Tools & Strategies News

Mount Sinai Develops AI Algorithm to Estimate Brain Age Acceleration

The “HistoAge” model can flag areas of the brain vulnerable to age-related changes and predict age at death within 5.45 years by assessing histological images.

AI brain age prediction neurology

Source: Getty Images

By Shania Kennedy

- Researchers at Mount Sinai have developed an artificial intelligence (AI) tool that can estimate histopathological brain age, predict age at death, and identify areas of the brain vulnerable to age-related changes, according to a study published this month in Acta Neuropathologica.

The research team indicated that as people age, their brains undergo cellular and structural changes that can lead to declines in function and increased susceptibility to neurodegenerative diseases, such as Alzheimer's.

Insights into age acceleration in the brain—the difference between a patient’s chronological and biological age—can be used to explain changes related to disease and functional decline.

To better estimate age acceleration, the researchers developed “HistoAge,” a multiple instance learning algorithm.

The research team gathered nearly 700 digitized slide images of human hippocampal sections from aged brain donors to develop the tool, as the hippocampus plays a role in brain aging and neurodegenerative diseases.

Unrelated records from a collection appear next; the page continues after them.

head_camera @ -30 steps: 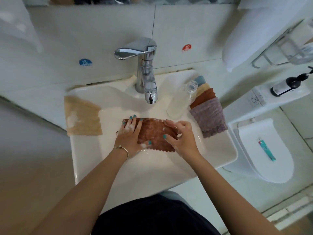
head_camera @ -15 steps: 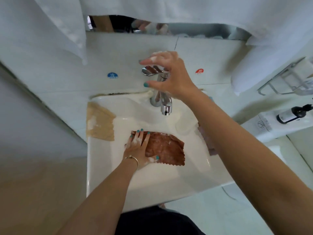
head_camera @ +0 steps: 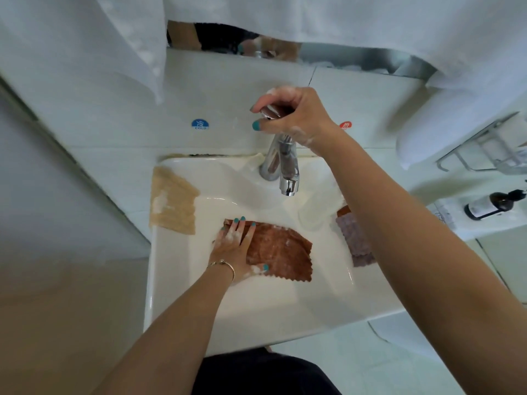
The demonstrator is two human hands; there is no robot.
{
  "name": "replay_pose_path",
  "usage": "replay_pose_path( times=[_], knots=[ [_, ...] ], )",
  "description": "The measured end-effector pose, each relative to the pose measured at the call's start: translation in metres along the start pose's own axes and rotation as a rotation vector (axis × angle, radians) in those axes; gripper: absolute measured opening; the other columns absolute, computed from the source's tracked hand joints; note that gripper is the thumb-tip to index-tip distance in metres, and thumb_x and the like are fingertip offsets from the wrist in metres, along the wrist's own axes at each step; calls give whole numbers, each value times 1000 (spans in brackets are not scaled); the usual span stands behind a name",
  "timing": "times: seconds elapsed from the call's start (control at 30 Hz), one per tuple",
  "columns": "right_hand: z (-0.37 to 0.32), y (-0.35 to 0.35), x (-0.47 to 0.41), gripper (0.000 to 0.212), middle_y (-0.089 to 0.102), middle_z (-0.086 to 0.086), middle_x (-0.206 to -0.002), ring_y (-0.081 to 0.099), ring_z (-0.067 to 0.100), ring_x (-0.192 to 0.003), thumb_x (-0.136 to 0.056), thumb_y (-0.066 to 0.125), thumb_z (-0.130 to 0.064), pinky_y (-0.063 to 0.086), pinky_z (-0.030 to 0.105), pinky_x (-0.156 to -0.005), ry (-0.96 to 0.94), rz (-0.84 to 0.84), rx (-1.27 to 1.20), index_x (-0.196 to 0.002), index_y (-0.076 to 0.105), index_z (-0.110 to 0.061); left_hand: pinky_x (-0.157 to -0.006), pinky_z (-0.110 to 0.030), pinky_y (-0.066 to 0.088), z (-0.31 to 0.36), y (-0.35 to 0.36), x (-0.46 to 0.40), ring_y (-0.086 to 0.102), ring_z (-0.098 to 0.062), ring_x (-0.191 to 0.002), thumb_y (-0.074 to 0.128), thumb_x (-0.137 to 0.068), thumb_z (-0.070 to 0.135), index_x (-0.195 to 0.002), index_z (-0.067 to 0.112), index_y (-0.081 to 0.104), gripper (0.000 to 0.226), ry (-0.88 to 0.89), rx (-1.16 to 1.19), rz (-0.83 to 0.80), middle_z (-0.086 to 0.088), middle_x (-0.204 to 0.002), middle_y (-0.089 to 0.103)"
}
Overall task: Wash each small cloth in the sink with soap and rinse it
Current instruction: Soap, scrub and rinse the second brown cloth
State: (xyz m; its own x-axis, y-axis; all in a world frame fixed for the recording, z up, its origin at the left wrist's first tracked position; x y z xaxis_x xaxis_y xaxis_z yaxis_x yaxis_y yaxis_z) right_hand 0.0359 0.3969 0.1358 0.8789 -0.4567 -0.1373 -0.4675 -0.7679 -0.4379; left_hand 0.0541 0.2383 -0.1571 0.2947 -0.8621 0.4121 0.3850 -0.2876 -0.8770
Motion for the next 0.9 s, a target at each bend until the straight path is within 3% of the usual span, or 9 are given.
replay_pose_path(
  times=[0.47, 0.6, 0.67, 0.73, 0.8, 0.9],
  knots=[
    [-1, -2, 1, 24, 60, -21, -67, 54, -6, -64, -71, 80, 6, 43, 14, -67, 49, 4, -8, -81, 70, -13, -117, -43, -16, 0, 3, 2, -33, -19, -142, 34, -78, 86, -149, 26, -26, 110, -19, 7, -11, -3, -154, -37],
    [-5, -2, 6, 27, 60, -14, -84, 55, -5, -75, -71, 83, -4, 43, 12, -73, 58, 26, 71, -88, 69, -21, -116, -43, -18, 0, 3, 3, -36, -19, -140, 36, -80, 83, -148, 26, -28, 109, -22, 15, -31, -3, -152, -39],
    [-9, -5, 21, 36, 58, -16, -102, 52, -1, -96, -72, 84, -18, 37, 9, -86, 0, 147, 260, -98, 65, -33, -116, -43, -18, 1, 3, 7, -35, -19, -141, 37, -80, 82, -148, 26, -27, 109, -24, 11, -40, -2, -152, -40],
    [-14, -5, 55, 40, 54, -23, -107, 48, 4, -108, -71, 82, -27, 35, 19, -97, -100, 332, 338, -104, 62, -37, -116, -42, -17, 1, 3, 11, -34, -19, -142, 38, -80, 82, -149, 26, -26, 110, -37, 35, -47, -2, -152, -39],
    [-4, 0, 98, 34, 54, -19, -103, 53, 13, -107, -73, 77, -31, 41, 30, -97, -103, 469, 235, -100, 60, -39, -117, -42, -17, 0, 6, 18, -34, -19, -142, 39, -80, 81, -149, 26, -25, 109, -61, 57, -59, -2, -153, -39],
    [42, 23, 156, 35, 58, 0, -92, 56, 8, -87, -77, 79, -17, 50, 27, -85, 90, 481, 69, -93, 61, -41, -118, -44, -17, 1, 11, 25, -34, -21, -142, 41, -79, 80, -150, 25, -24, 111, -99, 86, -62, -3, -154, -37]
  ],
)
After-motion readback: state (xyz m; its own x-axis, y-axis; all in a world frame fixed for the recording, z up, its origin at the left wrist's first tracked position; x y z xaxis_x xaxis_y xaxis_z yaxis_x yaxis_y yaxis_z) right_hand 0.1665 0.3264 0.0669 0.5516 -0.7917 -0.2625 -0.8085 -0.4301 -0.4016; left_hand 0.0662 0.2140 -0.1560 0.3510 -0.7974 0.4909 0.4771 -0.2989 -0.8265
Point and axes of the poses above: each hand's wrist, its own x-axis away from the middle knuckle, its own y-axis out of the palm, z = x × y, the point moved 6 cm from there along -x, towards the middle knuckle
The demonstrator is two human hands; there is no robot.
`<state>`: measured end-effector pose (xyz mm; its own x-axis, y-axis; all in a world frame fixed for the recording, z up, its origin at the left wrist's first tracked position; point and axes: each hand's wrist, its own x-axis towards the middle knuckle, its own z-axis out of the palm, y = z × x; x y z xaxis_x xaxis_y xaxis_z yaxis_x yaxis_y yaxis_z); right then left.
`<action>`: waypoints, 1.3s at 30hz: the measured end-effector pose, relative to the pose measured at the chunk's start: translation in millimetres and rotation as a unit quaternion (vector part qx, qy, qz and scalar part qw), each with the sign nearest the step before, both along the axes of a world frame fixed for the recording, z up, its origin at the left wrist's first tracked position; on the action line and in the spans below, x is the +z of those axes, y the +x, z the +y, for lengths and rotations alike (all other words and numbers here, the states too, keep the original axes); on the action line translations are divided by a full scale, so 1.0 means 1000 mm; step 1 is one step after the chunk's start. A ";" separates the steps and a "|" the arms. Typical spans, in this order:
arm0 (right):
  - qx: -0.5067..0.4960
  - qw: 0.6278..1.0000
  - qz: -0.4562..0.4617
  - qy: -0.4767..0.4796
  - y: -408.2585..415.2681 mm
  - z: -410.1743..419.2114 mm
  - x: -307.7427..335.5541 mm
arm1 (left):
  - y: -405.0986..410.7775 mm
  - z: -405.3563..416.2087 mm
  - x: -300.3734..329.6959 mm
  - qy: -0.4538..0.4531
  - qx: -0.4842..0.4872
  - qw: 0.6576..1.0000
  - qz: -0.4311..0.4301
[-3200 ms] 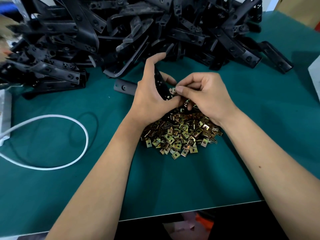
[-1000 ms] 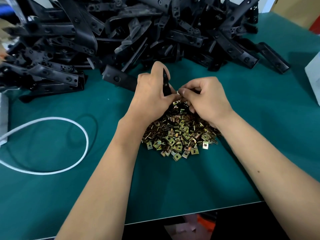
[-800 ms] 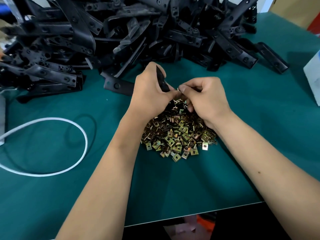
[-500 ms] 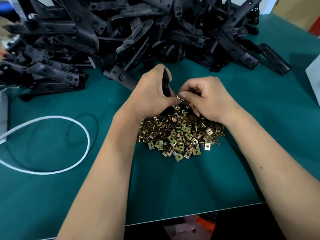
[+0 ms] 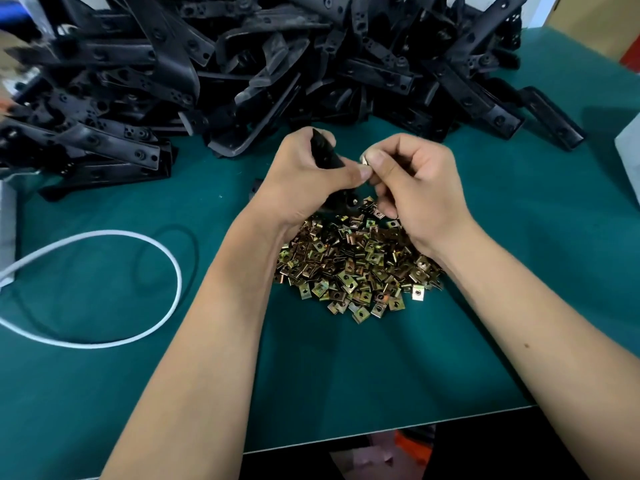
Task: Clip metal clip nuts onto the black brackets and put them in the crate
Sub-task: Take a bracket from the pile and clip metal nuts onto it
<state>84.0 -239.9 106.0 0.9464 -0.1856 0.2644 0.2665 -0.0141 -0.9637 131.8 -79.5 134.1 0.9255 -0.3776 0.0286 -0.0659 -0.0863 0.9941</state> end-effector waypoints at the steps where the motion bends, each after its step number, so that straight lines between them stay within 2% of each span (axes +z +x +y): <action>1: 0.006 1.000 0.001 0.015 -0.001 0.001 0.000 | 0.000 0.001 0.000 -0.009 -0.008 1.000 0.002; 4: -0.012 0.999 0.009 0.037 0.001 0.000 -0.001 | -0.001 -0.004 0.001 0.024 0.007 0.999 -0.032; 6: -0.035 0.999 0.011 0.008 0.001 0.002 -0.003 | 0.000 -0.006 0.000 0.048 0.021 0.997 -0.049; 8: -0.032 0.999 0.005 0.003 0.000 0.007 -0.002 | 0.003 -0.005 0.000 0.031 0.018 0.999 -0.036; 10: -0.038 0.995 0.020 0.095 0.003 0.005 0.003 | 0.003 0.001 -0.001 0.004 -0.025 1.000 -0.008; 12: -0.069 0.954 0.041 0.288 0.010 -0.011 0.014 | -0.003 0.005 -0.005 0.023 -0.081 0.996 -0.005; 13: -0.081 0.936 0.038 0.341 0.013 -0.023 0.018 | -0.005 0.005 -0.009 0.047 -0.076 0.995 -0.034; 14: -0.087 0.938 0.034 0.334 0.015 -0.031 0.019 | -0.005 0.004 -0.012 0.082 -0.047 0.992 -0.080; 16: -0.075 0.972 0.045 0.218 0.012 -0.032 0.015 | 0.000 0.003 -0.014 0.178 0.026 0.964 -0.197; 17: -0.062 0.983 0.061 0.159 0.011 -0.028 0.011 | 0.003 0.004 -0.014 0.208 0.043 0.951 -0.224; 20: -0.025 0.995 0.079 0.058 0.009 -0.017 0.004 | 0.008 0.006 -0.018 0.226 0.053 0.942 -0.244; 23: -0.006 0.998 0.063 0.029 0.010 -0.011 0.001 | 0.006 0.008 -0.026 0.222 0.069 0.920 -0.315; 26: 0.019 0.998 0.056 0.008 0.008 -0.004 -0.002 | 0.008 0.008 -0.032 0.186 0.137 0.902 -0.365; 31: 0.073 0.995 0.072 -0.013 0.002 0.002 -0.001 | 0.013 0.002 -0.034 0.095 0.248 0.896 -0.356; 39: 0.091 0.992 0.076 -0.036 0.001 0.010 -0.001 | 0.016 -0.003 -0.037 0.088 0.271 0.901 -0.327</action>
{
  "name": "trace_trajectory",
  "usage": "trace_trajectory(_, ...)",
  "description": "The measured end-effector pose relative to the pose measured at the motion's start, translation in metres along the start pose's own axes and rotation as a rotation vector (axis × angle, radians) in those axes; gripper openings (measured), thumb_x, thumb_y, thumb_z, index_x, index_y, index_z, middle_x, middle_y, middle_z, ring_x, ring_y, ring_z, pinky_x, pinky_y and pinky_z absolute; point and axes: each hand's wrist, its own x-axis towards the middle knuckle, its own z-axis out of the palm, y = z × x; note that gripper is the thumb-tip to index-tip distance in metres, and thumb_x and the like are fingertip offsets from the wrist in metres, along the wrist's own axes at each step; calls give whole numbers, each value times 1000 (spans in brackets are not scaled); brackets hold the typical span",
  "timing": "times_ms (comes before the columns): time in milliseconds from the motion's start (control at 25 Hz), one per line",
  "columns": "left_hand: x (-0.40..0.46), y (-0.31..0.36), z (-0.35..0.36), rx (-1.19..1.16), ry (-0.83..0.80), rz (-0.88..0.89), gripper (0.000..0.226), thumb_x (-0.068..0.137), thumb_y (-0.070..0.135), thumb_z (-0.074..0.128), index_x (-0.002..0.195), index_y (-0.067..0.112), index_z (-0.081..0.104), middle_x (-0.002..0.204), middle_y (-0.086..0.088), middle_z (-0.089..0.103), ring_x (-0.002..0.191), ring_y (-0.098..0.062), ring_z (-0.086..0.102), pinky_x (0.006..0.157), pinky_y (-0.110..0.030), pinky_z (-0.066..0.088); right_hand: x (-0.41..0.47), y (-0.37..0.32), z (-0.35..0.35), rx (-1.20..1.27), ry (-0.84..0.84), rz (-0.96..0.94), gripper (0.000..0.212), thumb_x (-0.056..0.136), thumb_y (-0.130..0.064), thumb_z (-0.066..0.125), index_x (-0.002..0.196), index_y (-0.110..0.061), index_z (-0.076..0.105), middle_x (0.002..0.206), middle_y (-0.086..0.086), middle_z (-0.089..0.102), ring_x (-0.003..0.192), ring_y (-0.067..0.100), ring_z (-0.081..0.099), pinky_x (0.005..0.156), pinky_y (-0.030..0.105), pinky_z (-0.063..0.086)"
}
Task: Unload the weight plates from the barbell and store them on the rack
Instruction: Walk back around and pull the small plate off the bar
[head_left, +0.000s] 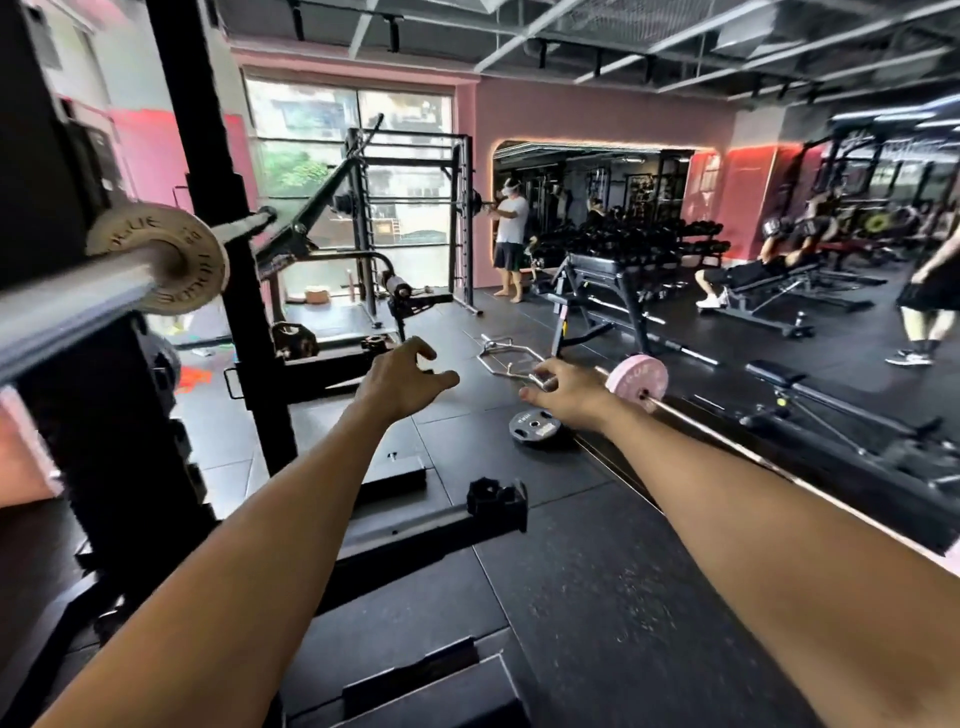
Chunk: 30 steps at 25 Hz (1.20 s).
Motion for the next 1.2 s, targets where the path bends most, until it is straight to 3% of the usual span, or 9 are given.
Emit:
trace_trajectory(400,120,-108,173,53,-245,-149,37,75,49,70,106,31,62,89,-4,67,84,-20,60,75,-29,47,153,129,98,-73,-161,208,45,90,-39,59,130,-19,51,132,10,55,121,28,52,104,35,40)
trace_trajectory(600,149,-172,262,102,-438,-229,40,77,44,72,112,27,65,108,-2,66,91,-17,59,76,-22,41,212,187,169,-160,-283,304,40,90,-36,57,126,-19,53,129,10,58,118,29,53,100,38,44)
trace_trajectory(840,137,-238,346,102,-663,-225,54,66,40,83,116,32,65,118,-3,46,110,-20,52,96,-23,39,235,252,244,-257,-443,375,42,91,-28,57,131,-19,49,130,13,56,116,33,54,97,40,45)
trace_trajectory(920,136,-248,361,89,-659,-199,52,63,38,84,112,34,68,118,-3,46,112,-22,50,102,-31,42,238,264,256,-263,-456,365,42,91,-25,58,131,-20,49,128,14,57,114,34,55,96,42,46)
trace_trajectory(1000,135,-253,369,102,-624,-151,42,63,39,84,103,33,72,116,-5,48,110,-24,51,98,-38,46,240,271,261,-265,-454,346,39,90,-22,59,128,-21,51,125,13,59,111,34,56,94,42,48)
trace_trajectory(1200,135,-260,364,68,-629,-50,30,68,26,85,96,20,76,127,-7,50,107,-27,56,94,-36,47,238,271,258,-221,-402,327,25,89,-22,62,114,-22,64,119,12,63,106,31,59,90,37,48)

Using these data, the model was trained to estimate each patient's age at death based on these images, a task that the researchers noted would be impossible for a human to do accurately. The discrepancy between the patient’s actual age and the model-predicted age was then used to calculate the amount of age acceleration present.

Compared to existing age acceleration estimation approaches, such as DNA methylation, the age acceleration estimations derived from HistoAge had stronger associations with clinical and pathological outcomes related to cerebrovascular disease, cognitive impairment, and abnormal levels of Alzheimer’s-type degenerative protein aggregation.

The research team concluded that the HistoAge model has significant potential to help clinicians better determine brain age and understand the factors that contribute to neurodegeneration as patients age.

“This model opens the floodgates for a slew of fascinating and essential analyses that bring us closer to finally understanding the aging brain and age-related brain diseases such as Alzheimer's,” said Gabriel A. Marx, MD, MS, resident in Neurology at Icahn Mount Sinai, in the press release. “This is the first time we have been able to put a number to how much aging there is in the brain in pathology. With this approach, we can discover genes that protect against brain aging or genes that make aging worse in the brain, as well as discover the environmental risk factors that make individuals' brains age faster.”

Moving forward, the researchers are working toward developing a multicenter dataset that can be used to train other AI models for brain disease research.

“Using the latest computational approaches, like AI, on human tissue samples from Mount Sinai's vast and diverse collections is a shift in the way we assess human diseases,” explained Kurt W. Farrell, PhD, assistant professor of Pathology, Molecular and Cell-Based Medicine, Neuroscience, and Artificial Intelligence and Human Health at Icahn Mount Sinai. “Our novel HistoAge model is just one example of the way AI is paving the way for further discovery about the mechanisms of aging and neurodegeneration. Clinical scientists are increasingly using AI in research and diagnostic settings. It’s a tool that is revolutionizing medicine and we are excited to be leaders in this space, optimizing machine learning—not to replace our Health System’s commitment to compassionate care, but to improve diagnosis and treatment for all patients.”

This research is one of Mount Sinai’s latest efforts to advance data analytics and AI in healthcare.

Last week, teams from Icahn Mount Sinai and the University of California San Diego (UCSD) were awarded $8.5 million to establish a data integration hub designed to advance National Institutes of Health (NIH) Common Fund initiatives.

These initiatives gather patient data to support biomedical research, including the development of novel therapeutics for a variety of diseases.

To improve the interoperability of these data, the NIH created the Common Fund Data Ecosystem (CFDE). The success of CDFE’s pilot led the agency to award grants to establish two data centers: the CFDE Data Resource Center and the CFDE Knowledge Center.

Mount Sinai and UCSD will lead the CFDE Data Resource Center, which aims to help researchers better utilize the data produced by Common Fund initiatives.